> _EXERCISE DESCRIPTION_
Beginning with the first line of the data below, set down each line exactly through the line that contains "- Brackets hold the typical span".

◇ ◇ ◇ ◇ ◇ ◇ ◇

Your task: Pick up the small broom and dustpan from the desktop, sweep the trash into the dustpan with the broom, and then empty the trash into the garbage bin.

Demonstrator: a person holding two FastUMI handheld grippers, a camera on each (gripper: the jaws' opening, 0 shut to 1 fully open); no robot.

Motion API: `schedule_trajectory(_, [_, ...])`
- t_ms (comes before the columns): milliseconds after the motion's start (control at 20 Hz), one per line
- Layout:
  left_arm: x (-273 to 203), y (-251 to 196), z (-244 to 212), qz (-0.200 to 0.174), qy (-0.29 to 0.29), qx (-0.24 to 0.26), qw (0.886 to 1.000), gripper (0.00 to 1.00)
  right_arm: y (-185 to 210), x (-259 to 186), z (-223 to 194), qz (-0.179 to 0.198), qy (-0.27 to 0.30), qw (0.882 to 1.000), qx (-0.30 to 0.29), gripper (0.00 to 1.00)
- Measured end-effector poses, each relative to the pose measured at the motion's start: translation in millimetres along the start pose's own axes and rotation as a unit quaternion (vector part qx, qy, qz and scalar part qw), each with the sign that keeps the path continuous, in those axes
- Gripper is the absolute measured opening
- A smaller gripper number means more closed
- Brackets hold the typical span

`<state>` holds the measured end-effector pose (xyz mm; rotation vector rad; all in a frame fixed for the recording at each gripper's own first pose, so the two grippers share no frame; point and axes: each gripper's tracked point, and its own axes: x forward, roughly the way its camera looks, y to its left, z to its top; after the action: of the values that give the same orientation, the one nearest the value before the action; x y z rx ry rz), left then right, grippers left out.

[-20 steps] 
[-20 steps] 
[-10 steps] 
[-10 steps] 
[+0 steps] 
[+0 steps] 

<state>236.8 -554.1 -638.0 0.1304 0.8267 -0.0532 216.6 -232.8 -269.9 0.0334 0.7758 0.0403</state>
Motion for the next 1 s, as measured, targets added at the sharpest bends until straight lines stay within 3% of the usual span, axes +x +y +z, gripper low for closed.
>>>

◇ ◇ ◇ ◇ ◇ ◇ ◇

> _ANSWER BELOW_
Your task: Pick up the small broom and dustpan from the desktop, sweep the trash into the dustpan with the broom, and then empty the trash into the garbage bin.

Demonstrator: a person holding two FastUMI handheld grippers, a camera on each (gripper: the jaws' opening, 0 shut to 1 fully open); no robot.

Motion API: `schedule_trajectory(_, [_, ...])`
- t_ms (comes before the columns): milliseconds after the motion's start (control at 20 Hz), one per line
- Layout:
  left_arm: x (-273 to 203), y (-251 to 196), z (-244 to 212), qz (-0.200 to 0.174), qy (-0.29 to 0.29), qx (-0.24 to 0.26), qw (0.886 to 1.000), gripper (0.00 to 1.00)
  right_arm: y (-185 to 210), x (-259 to 186), z (-223 to 194), qz (-0.179 to 0.198), qy (-0.27 to 0.30), qw (0.882 to 1.000), qx (-0.30 to 0.29), gripper (0.00 to 1.00)
- Measured end-effector poses, each relative to the pose measured at the motion's start: translation in millimetres along the start pose's own axes and rotation as a unit quaternion (vector part qx, qy, qz and scalar part qw), each with the sign that keeps the path continuous, in those axes
- Gripper is the absolute measured opening
- A smaller gripper number means more closed
- Brackets hold the typical span

The answer given above is complete.